• Exercise description
The answer must be every line of the data that holds the word "camera".

• Exercise material
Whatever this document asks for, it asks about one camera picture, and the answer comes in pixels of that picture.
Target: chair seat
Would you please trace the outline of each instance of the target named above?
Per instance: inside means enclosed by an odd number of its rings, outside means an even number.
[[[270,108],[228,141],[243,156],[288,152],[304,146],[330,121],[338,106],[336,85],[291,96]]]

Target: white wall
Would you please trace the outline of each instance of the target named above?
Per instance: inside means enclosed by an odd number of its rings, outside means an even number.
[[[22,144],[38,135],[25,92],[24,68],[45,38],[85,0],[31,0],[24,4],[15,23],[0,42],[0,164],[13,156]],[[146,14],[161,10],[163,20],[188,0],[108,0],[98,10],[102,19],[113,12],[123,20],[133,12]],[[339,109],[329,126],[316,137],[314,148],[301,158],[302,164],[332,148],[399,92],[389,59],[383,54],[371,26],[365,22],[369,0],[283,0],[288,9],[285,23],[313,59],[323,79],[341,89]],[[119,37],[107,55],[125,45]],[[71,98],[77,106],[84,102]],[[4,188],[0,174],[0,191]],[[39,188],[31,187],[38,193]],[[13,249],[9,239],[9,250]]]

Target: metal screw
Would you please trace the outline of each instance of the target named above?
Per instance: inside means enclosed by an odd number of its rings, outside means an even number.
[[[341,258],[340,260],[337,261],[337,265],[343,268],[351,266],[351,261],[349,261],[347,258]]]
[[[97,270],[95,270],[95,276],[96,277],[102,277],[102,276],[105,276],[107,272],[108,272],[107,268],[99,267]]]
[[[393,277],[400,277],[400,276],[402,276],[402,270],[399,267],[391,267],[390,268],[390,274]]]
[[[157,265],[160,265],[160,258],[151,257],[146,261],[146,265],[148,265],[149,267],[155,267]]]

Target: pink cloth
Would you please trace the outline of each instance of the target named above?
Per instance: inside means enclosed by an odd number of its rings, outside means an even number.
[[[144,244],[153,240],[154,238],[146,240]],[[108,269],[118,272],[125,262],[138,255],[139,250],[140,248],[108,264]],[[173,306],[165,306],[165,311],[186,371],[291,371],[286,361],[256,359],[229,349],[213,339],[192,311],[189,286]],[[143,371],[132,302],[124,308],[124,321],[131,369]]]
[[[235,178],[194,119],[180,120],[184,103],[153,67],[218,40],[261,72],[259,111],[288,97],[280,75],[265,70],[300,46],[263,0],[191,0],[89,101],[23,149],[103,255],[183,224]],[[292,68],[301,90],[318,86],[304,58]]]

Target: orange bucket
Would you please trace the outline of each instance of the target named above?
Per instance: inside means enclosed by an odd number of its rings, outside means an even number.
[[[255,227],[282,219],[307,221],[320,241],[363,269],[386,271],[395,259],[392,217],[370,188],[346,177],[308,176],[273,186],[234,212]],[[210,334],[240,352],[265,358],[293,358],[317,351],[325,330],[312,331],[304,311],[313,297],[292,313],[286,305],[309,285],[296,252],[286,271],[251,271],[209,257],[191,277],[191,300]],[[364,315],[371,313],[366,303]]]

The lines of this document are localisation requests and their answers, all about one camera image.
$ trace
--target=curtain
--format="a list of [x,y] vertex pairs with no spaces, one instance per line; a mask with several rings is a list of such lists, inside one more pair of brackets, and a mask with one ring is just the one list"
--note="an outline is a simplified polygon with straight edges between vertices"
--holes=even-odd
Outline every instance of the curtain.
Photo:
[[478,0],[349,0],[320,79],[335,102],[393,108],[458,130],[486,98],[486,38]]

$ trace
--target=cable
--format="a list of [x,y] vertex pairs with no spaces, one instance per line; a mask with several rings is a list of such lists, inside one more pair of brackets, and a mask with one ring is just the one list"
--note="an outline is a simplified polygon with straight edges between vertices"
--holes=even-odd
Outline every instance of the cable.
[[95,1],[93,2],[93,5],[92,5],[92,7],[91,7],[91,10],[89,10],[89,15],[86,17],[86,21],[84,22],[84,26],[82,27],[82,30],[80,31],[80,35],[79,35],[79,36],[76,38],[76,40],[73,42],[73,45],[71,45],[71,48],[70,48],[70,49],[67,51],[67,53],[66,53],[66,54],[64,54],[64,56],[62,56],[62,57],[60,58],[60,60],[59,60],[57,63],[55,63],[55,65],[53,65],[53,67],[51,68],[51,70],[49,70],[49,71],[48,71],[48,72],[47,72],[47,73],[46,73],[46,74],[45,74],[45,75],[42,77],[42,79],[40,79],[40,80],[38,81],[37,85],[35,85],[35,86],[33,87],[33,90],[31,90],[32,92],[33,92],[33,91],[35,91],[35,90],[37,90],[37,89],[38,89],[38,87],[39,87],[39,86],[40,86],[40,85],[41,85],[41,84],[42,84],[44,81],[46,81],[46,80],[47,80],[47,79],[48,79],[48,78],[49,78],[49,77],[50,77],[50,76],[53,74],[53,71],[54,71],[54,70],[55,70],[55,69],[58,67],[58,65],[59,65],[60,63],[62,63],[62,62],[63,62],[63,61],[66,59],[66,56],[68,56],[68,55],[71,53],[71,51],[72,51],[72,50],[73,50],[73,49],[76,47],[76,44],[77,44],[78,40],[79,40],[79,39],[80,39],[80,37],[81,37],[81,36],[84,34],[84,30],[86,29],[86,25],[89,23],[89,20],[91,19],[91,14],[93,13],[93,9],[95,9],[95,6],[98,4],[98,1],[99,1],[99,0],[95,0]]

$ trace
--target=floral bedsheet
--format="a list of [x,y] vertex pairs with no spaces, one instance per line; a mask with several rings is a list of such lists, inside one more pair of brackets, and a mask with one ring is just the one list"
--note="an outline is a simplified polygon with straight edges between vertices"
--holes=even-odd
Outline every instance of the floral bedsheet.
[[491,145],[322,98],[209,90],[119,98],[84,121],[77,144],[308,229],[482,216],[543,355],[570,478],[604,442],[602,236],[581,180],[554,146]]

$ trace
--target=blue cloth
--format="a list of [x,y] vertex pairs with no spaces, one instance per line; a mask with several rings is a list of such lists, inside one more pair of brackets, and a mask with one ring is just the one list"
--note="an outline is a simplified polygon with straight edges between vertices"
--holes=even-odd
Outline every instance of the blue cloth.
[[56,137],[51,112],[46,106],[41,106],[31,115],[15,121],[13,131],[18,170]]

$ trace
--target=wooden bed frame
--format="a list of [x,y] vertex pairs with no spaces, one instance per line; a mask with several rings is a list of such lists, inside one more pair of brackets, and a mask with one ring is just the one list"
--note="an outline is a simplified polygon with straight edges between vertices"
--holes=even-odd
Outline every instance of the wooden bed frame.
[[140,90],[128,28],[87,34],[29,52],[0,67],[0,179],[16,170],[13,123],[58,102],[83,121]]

• Answer
Whatever this document asks for, it asks about one camera picture, and the answer comes in pixels of that picture.
The lines of this document are localisation requests and their answers, all about one camera image.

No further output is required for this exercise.